**YOUR GOAL:** Copy out every record precisely.

Data items
● ● ● ● ● ● ●

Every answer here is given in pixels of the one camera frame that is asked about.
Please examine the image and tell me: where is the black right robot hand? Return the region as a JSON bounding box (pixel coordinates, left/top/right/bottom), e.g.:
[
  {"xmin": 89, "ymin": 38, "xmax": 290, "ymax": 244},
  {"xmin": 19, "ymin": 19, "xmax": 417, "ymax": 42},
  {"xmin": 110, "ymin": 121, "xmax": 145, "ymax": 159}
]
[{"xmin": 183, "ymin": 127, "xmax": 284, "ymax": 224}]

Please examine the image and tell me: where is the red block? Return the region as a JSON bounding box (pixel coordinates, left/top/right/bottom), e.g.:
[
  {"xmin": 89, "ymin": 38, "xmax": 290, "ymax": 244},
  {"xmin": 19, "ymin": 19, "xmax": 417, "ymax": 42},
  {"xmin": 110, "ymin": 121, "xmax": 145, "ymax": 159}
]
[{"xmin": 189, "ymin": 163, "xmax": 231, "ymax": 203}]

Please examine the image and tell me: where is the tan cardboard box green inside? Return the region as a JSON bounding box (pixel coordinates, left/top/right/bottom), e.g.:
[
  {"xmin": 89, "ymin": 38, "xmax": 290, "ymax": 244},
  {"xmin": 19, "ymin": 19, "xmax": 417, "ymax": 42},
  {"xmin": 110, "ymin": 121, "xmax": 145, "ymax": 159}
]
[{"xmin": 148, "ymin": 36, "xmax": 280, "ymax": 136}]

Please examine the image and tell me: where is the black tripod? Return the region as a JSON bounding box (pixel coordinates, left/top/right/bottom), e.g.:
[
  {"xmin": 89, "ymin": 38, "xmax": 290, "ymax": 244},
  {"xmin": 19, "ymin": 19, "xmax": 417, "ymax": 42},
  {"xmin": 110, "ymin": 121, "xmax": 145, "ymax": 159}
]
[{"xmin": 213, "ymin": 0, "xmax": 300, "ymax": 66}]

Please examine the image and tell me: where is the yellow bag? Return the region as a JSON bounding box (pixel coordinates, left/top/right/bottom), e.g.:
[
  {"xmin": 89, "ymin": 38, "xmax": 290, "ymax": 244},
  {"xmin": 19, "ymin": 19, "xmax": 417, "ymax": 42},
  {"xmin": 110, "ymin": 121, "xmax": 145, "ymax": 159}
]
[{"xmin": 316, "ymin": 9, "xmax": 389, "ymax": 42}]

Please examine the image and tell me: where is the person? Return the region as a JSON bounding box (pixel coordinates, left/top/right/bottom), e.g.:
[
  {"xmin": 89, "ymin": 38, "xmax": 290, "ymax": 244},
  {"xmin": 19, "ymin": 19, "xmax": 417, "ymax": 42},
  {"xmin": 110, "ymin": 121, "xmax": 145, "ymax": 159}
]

● ● ● ● ● ● ●

**RESULT FOR THIS EXERCISE:**
Every answer here is given in pixels of the one camera frame that is asked about.
Please examine the image and tell me: where is the black right robot hand? Return the region as a JSON bounding box (pixel coordinates, left/top/right/bottom), e.g.:
[
  {"xmin": 89, "ymin": 38, "xmax": 290, "ymax": 244},
  {"xmin": 19, "ymin": 19, "xmax": 417, "ymax": 42},
  {"xmin": 110, "ymin": 121, "xmax": 145, "ymax": 159}
]
[{"xmin": 183, "ymin": 127, "xmax": 284, "ymax": 224}]

Please examine the image and tell me: where is the red block? Return the region as a JSON bounding box (pixel coordinates, left/top/right/bottom), e.g.:
[
  {"xmin": 89, "ymin": 38, "xmax": 290, "ymax": 244},
  {"xmin": 19, "ymin": 19, "xmax": 417, "ymax": 42},
  {"xmin": 110, "ymin": 121, "xmax": 145, "ymax": 159}
]
[{"xmin": 189, "ymin": 163, "xmax": 231, "ymax": 203}]

Please examine the image and tell me: where is the tan cardboard box green inside? Return the region as a JSON bounding box (pixel coordinates, left/top/right/bottom), e.g.:
[
  {"xmin": 89, "ymin": 38, "xmax": 290, "ymax": 244},
  {"xmin": 19, "ymin": 19, "xmax": 417, "ymax": 42},
  {"xmin": 110, "ymin": 121, "xmax": 145, "ymax": 159}
]
[{"xmin": 148, "ymin": 36, "xmax": 280, "ymax": 136}]

Please examine the image and tell me: where is the black tripod? Return the region as a JSON bounding box (pixel coordinates, left/top/right/bottom), e.g.:
[
  {"xmin": 89, "ymin": 38, "xmax": 290, "ymax": 244},
  {"xmin": 19, "ymin": 19, "xmax": 417, "ymax": 42},
  {"xmin": 110, "ymin": 121, "xmax": 145, "ymax": 159}
]
[{"xmin": 213, "ymin": 0, "xmax": 300, "ymax": 66}]

Please examine the image and tell me: where is the yellow bag? Return the region as a JSON bounding box (pixel coordinates, left/top/right/bottom), e.g.:
[
  {"xmin": 89, "ymin": 38, "xmax": 290, "ymax": 244},
  {"xmin": 19, "ymin": 19, "xmax": 417, "ymax": 42},
  {"xmin": 110, "ymin": 121, "xmax": 145, "ymax": 159}
]
[{"xmin": 316, "ymin": 9, "xmax": 389, "ymax": 42}]

Please examine the image and tell me: where is the person? Return the region as a JSON bounding box (pixel coordinates, left/top/right/bottom), e.g.:
[
  {"xmin": 89, "ymin": 38, "xmax": 290, "ymax": 244},
  {"xmin": 19, "ymin": 19, "xmax": 417, "ymax": 42},
  {"xmin": 110, "ymin": 121, "xmax": 145, "ymax": 159}
]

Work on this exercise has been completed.